According to the SEC, Discover's president, Eli Dinov, his brother Ari Dinov (who was Indianapolis's secretary and treasurer), and David Rubinov, all of Brooklyn, New York, employed high-pressure "boiler room" sales tactics to sell a fraudulent and unregistered private placement of Discover securities to elderly and retired investors. Regulators say that the scheme targeted retirees who had been customers of several defunct brokerage firms, including Denver-based Rocky Mountain Securities and Investments, whose accounts had been transferred to Indianapolis Securities.
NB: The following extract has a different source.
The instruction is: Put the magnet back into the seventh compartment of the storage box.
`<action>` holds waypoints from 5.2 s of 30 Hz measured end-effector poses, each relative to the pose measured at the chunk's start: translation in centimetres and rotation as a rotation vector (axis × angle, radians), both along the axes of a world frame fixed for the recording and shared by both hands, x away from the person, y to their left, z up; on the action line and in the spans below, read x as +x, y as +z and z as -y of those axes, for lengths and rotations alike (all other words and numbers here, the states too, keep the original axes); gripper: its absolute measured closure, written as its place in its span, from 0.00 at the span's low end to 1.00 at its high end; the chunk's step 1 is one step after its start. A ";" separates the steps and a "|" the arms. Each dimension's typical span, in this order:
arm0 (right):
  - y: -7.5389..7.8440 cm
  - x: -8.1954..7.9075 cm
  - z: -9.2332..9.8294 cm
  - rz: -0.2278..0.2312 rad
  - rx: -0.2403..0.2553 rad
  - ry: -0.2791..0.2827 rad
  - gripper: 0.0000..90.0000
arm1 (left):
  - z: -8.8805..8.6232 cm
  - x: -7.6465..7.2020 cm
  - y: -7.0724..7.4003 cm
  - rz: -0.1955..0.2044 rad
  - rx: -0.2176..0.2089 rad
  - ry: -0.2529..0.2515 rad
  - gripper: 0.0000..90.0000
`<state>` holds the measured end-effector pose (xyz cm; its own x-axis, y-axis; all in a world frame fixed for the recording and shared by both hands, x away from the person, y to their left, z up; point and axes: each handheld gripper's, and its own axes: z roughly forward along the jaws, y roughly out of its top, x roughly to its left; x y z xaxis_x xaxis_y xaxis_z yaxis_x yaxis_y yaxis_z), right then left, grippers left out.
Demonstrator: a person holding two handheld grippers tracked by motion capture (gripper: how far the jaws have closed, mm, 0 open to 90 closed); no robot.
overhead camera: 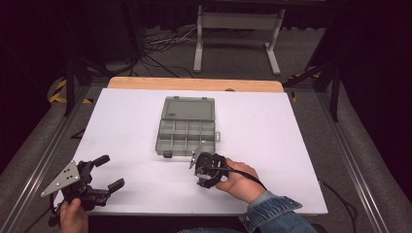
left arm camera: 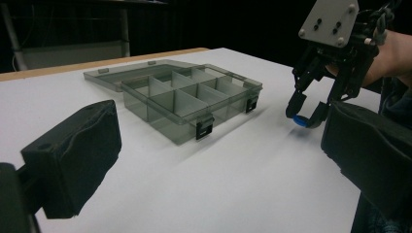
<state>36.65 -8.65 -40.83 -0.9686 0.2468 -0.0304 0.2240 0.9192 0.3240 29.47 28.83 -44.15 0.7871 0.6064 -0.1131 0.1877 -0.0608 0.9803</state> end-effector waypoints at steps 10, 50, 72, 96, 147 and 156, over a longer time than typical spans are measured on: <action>2.4 0.2 0.9 0.029 0.055 -0.013 0.69 | 0.0 0.0 0.0 0.002 0.002 0.001 0.02; 6.2 2.9 1.4 0.103 0.159 -0.082 0.69 | 0.0 0.0 0.0 0.002 0.002 0.000 0.02; 5.9 6.9 0.4 0.104 0.170 -0.153 0.69 | -0.1 0.0 0.0 -0.003 0.004 -0.001 0.02; 2.8 9.9 -1.1 0.057 0.128 -0.181 0.69 | -0.2 0.0 0.0 0.001 -0.004 0.001 0.02; 2.5 9.6 -1.8 0.097 0.140 -0.186 0.44 | -0.2 0.1 0.0 0.003 -0.006 0.001 0.02; 4.6 8.1 -0.8 0.136 0.187 -0.182 0.27 | -0.2 0.1 0.0 0.004 -0.005 0.000 0.02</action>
The Dinov brothers have been associated with a number of small brokerages in New York and California. Eli Dinov was censured, fined and suspended by the NASD in 2000 after he failed to pay for securities he had purchased for his personal account. The SEC barred Rubinov from working as a broker in July 2002 after he settled charges that he had engaged in fraudulent sales practices while employed at the firm of W. J. Nolan. Prospective investors in the Discover private placement were not told of this disciplinary history.The SEC complaint charges that the defendants and their boiler room sales force provided false information to investors, including claims that Indianapolis Securities had applied to the NASD to act as an online broker; that the private placement provided a means by which individuals could obtain Discover Capital stock at a significant discount to its public market price; and that Discover Capital stock would be worth $8.00-$30.00 per share within months to a year.

In addition to their aggressive telephone sales, the defendants allegedly employed e-mails claiming, falsely, that Discover Capital planned to increase its revenues fifty-fold and have $5 billion in "assets under management" within the next five years.

The SEC Complaint also charges that the defendants engaged in a related scheme to fraudulently inflate the public market for Discover Capital common stock by surreptitiously selling thousands of Discover Capital shares that were secretly controlled by Rubinov, at inflated prices.

A federal judge in Washington, D.C. issued a temporary restraining order freezing the assets of Discover and Indianapolis Securities.

That's where things stood when we published our report in June 2002.

Now, it's clear that our concerns were justified.